→ Required work: Below are the records; copy each line in which "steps" occurs.
Raw data Block Start
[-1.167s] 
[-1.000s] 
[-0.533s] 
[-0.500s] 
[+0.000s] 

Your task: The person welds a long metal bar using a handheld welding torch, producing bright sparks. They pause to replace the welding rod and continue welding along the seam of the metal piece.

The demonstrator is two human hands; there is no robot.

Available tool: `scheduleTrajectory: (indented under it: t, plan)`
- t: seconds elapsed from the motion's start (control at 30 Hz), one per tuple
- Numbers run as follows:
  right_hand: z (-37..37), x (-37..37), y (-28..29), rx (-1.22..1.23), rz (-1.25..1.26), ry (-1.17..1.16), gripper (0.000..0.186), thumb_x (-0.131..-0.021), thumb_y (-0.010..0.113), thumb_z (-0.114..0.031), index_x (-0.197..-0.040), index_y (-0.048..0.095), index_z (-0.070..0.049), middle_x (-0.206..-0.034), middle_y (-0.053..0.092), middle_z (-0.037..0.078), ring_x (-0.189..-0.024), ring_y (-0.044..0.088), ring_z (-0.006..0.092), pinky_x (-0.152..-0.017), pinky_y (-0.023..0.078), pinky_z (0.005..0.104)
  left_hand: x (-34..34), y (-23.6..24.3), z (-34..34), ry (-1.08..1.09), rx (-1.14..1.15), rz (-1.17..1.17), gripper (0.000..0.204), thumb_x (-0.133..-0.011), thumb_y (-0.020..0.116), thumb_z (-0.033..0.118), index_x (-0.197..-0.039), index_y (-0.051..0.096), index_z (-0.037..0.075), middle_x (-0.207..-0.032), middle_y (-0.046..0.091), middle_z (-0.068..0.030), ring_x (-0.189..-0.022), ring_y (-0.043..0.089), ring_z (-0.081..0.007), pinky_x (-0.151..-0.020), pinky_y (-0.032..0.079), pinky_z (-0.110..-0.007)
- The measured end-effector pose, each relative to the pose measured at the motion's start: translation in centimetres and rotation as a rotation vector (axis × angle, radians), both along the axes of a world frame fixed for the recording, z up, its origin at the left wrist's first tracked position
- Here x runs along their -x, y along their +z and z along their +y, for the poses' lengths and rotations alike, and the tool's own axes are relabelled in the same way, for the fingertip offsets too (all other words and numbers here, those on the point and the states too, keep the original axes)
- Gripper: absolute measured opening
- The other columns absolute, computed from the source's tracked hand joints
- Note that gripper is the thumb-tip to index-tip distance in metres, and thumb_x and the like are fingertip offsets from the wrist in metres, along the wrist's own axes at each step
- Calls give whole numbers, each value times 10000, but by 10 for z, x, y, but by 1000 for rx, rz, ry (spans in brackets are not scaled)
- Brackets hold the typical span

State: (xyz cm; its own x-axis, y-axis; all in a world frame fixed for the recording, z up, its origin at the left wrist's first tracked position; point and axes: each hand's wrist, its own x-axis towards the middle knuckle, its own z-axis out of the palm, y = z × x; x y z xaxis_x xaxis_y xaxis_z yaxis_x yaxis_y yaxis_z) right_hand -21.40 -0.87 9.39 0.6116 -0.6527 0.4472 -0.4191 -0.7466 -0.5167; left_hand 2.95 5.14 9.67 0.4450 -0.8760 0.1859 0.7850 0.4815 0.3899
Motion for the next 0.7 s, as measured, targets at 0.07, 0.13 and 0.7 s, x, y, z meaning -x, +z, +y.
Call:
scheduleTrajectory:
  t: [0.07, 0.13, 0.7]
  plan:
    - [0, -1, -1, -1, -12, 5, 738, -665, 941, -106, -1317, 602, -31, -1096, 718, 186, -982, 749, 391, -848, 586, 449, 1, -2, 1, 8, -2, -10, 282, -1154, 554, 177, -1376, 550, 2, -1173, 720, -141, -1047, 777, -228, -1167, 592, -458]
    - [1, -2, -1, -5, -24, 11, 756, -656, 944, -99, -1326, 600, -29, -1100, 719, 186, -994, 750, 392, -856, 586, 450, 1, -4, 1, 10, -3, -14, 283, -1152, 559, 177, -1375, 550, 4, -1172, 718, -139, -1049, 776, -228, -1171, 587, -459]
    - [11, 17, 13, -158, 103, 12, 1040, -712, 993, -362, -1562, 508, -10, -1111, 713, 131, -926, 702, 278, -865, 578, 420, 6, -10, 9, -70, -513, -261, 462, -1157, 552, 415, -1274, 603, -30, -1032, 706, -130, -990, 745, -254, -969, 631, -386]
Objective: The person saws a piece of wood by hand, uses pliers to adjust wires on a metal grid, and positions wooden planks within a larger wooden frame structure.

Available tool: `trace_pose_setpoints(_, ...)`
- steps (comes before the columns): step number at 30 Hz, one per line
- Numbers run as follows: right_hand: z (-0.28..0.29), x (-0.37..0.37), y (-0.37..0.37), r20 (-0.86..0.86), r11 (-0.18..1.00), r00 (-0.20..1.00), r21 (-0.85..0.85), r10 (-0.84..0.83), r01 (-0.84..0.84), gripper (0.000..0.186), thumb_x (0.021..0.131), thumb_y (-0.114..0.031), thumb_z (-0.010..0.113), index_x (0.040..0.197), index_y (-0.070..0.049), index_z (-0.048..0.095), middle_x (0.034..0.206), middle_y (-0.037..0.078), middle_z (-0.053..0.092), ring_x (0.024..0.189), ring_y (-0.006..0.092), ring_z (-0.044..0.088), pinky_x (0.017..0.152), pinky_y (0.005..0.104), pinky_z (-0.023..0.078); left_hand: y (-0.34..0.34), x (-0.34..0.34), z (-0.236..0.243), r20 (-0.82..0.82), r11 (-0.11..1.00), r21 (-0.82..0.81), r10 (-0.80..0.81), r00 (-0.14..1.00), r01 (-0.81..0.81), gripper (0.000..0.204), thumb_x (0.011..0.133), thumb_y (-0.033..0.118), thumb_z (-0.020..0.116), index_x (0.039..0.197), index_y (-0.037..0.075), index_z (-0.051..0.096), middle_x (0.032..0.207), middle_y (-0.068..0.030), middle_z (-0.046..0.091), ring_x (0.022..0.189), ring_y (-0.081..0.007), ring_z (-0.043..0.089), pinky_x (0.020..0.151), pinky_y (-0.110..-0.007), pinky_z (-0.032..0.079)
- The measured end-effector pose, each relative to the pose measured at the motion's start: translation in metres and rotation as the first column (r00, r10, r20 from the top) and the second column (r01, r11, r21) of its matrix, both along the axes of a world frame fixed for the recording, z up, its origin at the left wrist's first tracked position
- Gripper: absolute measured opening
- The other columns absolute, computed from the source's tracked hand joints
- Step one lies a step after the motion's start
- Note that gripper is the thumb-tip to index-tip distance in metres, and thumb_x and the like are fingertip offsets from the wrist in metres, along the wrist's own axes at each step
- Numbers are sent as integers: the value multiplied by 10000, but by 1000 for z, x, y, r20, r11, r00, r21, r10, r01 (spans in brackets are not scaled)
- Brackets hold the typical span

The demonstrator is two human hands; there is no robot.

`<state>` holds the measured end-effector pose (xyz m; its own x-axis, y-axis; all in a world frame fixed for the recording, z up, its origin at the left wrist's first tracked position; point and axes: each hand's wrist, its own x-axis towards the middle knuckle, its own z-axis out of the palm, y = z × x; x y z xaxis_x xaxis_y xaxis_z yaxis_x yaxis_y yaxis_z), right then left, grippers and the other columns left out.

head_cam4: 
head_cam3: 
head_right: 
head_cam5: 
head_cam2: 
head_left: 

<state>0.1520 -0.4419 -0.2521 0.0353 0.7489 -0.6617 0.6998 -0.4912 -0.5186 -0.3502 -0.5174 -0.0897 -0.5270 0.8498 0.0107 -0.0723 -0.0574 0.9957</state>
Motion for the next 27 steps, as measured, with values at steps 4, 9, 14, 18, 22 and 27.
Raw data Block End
→ Result of the task:
- steps (comes before the columns): step number at 30 Hz, one per line
Motion for the next 27 steps, as measured, with values at steps 4, 9, 14, 18, 22 and 27.

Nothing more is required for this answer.